Extract every line of the material that holds the string "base".

──────── Material provided ────────

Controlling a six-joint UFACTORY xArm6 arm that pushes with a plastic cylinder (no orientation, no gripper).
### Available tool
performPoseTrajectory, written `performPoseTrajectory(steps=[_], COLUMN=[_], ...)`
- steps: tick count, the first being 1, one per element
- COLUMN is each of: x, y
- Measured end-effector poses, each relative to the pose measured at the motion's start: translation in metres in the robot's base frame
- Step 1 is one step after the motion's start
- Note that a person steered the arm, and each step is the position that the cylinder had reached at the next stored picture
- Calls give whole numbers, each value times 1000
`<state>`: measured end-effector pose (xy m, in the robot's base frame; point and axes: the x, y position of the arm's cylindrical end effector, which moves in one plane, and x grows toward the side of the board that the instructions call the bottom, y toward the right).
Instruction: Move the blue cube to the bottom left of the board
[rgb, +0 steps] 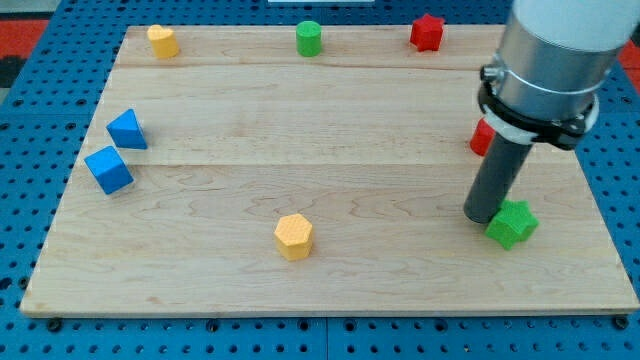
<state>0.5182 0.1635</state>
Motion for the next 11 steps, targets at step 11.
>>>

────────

| Output |
- Measured end-effector poses, each relative to the pose measured at the motion's start: translation in metres in the robot's base frame
`<state>`: measured end-effector pose (xy m, in the robot's base frame; point and axes: the x, y position of the arm's cylindrical end effector, which moves in one plane, and x grows toward the side of the board that the instructions call the bottom, y toward the right).

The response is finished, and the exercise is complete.